Beryl Ivey Library.

Micro Gallery Art Installation

The Beryl Ivey Library, in collaboration with the EDID department at Brescia University College and Brescia’s Agents of Change, is thrilled and honoured to host for our community an art installation that pays tribute to the many Missing and Murdered Indigenous Women, Girls (MMIWG2S) and Children. 

Western and Affiliate Libraries, Fanshawe Library, London Public Libraries, and local community organizations across our region are all participating in supporting this initiative.

Brescia’s installation is set up at the entrance of the Beryl Ivey Library. The Beryl Ivey Library has also compiled a binder of all the names in the Brescia installation. The Library has attempted to provide some information about what has happened to each person, but the level of detail varies. See their stories virtually here.

Micro Gallery Art Installation

Explore the Micro Galleries in London and the Surrounding Area!

What is The Canadian Library? 

The Canadian Library (TCL) is a living art installation initiative created as a memorial to Missing and Murdered Indigenous Women, Girls (MMIWG) and Children. It is intended to start meaningful conversations and help educate all Canadians on the true history of Canada and the inequalities that still exist today.


To facilitate the creation of Micro Galleries as a visual lesson to raise awareness, help settlers learn, and support and respect Indigenous Peoples in Canada. Acknowledging the history and the wrongdoings that have occurred and are still occurring is the most essential step. We provide a platform, a space where the stories of MMIWG and children are shared.
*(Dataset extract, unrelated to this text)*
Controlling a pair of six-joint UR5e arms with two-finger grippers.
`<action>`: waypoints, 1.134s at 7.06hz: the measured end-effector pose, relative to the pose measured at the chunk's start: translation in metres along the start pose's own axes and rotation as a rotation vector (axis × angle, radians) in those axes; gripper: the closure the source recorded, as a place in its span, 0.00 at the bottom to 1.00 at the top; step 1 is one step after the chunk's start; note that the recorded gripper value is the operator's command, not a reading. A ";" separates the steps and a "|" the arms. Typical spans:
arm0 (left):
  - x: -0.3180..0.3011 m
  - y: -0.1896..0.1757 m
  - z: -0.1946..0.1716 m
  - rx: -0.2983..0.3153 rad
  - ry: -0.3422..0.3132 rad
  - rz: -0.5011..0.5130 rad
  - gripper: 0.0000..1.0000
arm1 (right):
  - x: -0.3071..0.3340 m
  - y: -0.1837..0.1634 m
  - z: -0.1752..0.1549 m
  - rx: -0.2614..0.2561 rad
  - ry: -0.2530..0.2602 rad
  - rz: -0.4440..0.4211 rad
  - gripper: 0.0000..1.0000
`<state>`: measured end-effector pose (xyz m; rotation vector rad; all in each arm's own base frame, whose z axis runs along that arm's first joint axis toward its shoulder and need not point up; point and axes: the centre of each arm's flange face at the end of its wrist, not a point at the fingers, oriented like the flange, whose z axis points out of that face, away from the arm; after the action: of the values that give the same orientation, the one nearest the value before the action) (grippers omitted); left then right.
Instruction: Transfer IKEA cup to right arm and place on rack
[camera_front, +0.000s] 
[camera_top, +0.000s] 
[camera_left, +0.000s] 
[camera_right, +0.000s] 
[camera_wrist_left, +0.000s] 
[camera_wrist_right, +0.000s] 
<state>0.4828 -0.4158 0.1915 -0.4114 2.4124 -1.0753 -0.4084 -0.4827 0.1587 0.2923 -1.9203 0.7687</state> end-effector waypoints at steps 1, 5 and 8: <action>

To move forward towards true reconciliation, we, as settlers, strive to increase the understanding amongst each other of the true history of Canada and the inequalities that exist to this day and to listen, learn, and practice self-reflection.

Why Micro Gallery Art Installations?

The TCL strongly believes that art, which traverses many boundaries, brings people together and transforms lives. Regardless of race, language or religion, the impact that the arts have on each of us can be profound, hence their decision to create and encourage others to participate in creating art installations. The Canadian Library is a living memorial to honour Indigenous women, girls and children. TCL strives to continue working with Indigenous peoples with respect, humility and honour to help fellow settlers understand the past, the present and what must be done for the future.

Learn More

The Canadian Library

The Canadian Library (TCL) is a grassroots art installation project that will act as a memorial to all Missing and Murdered Indigenous Women, Girls (MMIWG2S) and Children.


The Final Report of the National Inquiry into MMIWGs

The Final Report is comprised of the truths of more than 2,380 family members, survivors of violence, experts and Knowledge Keepers shared over two years of cross-country public hearings and evidence gathering. It delivers 231 individual Calls for Justice directed at governments, institutions, social service providers, industries and all Canadians.


Stolen sisters: A Human Rights Response to Discrimination and Violence against Indigenous Women in Canada 

This report examines the role of discrimination in acts of violence carried out against Indigenous women in Canadian towns and cities. Discrimination takes the form both of overt cultural prejudice and of implicit or systemic biases in the policies and actions of government officials and agencies, or of society as a whole. Discrimination has played out in policies and practices that have helped put Indigenous women in harm’s way and in the failure to provide Indigenous women the protection from violence that is every woman’s human right.


It Starts With Us: Community-led Data Collection

This website was created ca. 2014 when No More Silence was beginning its work on a community-run database documenting violent deaths of Indigenous women/Two-Spirit and Trans people in collaboration with Families of Sisters In Spirit, community partner The Native Youth Sexual Health Network and with the assistance of Dr. Janet Smylie (Métis) and Conrad Prince of the Well Living House at the Keenan Research Centre. We began the work by creating a research methodology based on Ontario data. We also added community lists that folks from a few other provinces have worked on. Families asked us to include tributes to their loved ones.


CBC Statistics of MMIWG

This project is part of CBC's investigation into missing and murdered Indigenous women. This page was last updated on September 26, 2018 and is no longer being maintained.


Government of Canada: Missing and Murdered Indigenous Women, Girls and 2SLGBTQI+ People

Working with provinces, territories, Indigenous organizations and communities across the country to end racism, discrimination and violence against Indigenous women, girls and 2SLGBTQI+ people.